With de Montalembert on board, Tarn started the film in 1999. “We set up a DAT recorder and did a series of interviews,” he says. “The next step for me was turning that informal conversation into a grid. So I spent four months attacking the interviews. I would cut every single word, or every couple of words, to create these poetic phrases and then place them on a timeline.” To get the conversation to follow the rhythm of music, Tarn looked to examples like Glenn Gould’s radio piece “The Idea Of North.” “I liked the way he would treat those recorded voices as music,” explains Tarn. “Many people think that it was an actor or de Montalembert reading a script. But to end up with that poetic feel, I had to be meticulous about chopping the conversation up, gridding it and then giving it space.”

Tarn then looked to an experimental biopic about Gould, François Girard’s 32 Short Films about Glenn Gould for how to structure the piece. “I turned those phrases into chapters, even as the film sometimes blurs the lines between them. In putting them altogether, I knew the beginning was the attack, and the end was the [anecdote by a] Cambodian taxi driver.” Putting the rest of the story together was a bit of a puzzle. “Sometimes de Montalembert didn’t quite say the things I needed, but I knew the story was there. Trying to construct a narrative out of all these images and texts was a bit like making a sculpture –– there is a figure within this block, you just have to let it out.”

After structuring the basic narrative and inserting some images, Tarn took off to find more visual material. With a borrowed 16mm Canon Scopic, he traveled to New York, Maine, India, Iceland and parts in between in search of images. While he had a sense of what should be in each chapter, Tarn didn’t follow a script. He followed images as they presented themselves. “What I found is that I would shoot something as a matter of looking, following things around the corner, ending the shot where it made sense, like with a passing cab.”

Just as he got ready to finish his film, Tarn jokes, “real life encroached, and I met someone, and we had some kids, and time passed. Perhaps I wasn’t sure how to start climbing the mountain, though I talked about it a lot. Finally my wife said, ‘If you don’t go in there and finish that film I don’t want to hear about it.’ So I went into the studio in June of 2004 and came out in February 2005 with a finished film.”

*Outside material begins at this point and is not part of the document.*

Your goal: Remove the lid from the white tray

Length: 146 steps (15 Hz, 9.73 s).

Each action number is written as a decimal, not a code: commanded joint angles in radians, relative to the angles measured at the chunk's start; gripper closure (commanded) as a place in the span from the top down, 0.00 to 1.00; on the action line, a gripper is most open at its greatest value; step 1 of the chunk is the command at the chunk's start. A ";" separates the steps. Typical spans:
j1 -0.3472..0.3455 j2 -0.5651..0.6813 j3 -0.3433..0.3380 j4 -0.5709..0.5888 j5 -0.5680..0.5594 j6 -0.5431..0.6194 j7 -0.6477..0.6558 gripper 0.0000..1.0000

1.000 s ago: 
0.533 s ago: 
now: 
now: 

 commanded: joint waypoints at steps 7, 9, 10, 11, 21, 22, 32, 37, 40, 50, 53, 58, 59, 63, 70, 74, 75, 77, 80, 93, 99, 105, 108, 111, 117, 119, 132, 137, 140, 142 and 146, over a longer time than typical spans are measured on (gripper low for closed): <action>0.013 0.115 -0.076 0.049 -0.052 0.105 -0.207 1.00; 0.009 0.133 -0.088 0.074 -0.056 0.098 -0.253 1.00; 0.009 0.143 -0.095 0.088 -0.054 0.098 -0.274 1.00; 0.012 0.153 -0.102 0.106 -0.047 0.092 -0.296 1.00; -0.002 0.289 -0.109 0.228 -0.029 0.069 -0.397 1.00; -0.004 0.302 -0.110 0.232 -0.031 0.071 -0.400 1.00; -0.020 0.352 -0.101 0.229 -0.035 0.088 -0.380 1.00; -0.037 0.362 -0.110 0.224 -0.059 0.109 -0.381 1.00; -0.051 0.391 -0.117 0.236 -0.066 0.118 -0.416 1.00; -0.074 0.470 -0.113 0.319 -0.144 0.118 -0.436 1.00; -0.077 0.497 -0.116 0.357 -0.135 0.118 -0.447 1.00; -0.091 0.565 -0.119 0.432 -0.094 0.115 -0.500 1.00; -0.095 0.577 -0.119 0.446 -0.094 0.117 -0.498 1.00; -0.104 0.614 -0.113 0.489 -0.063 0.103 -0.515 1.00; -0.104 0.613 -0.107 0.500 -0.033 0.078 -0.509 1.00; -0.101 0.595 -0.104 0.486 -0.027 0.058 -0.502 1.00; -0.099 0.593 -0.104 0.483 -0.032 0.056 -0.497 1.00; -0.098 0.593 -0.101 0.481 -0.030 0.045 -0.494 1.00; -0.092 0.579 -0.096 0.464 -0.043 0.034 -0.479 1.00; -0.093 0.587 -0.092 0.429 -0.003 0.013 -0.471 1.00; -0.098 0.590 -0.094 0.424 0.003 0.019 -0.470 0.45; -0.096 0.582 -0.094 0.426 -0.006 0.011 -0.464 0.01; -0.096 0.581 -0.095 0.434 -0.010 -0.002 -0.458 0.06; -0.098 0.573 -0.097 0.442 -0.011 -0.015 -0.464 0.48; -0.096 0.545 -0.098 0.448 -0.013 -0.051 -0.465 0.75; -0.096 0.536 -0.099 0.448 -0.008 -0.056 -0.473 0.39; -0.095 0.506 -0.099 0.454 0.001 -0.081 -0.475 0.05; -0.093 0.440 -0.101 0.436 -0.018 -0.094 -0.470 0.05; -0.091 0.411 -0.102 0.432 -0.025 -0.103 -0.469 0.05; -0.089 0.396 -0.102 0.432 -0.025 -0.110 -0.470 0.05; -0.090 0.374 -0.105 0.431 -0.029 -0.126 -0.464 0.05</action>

With his film almost done he turned to producer John Battsek and Mexican film director Alfonso Cuarón for help. “I’d met Cuarón through my wife (who is friends with Cuarón’s wife), I asked him to take a look, and he really liked it. So right before he started shooting The Children of Men, we sat down with a DVD player and went through the rough cut, chapter by chapter.”

In the end, Tarn has created a film that speaks to every one differently. “I have no idea what to say it is about,” he says. “I suppose it offers a philosophical perspective on how life is lived. You can take a lot from that. People with much bigger brains than mine tell me all kinds of things about the film and insist that I must have meant them. For me it was important to leave open just enough to give people the space to interpret it as they would.”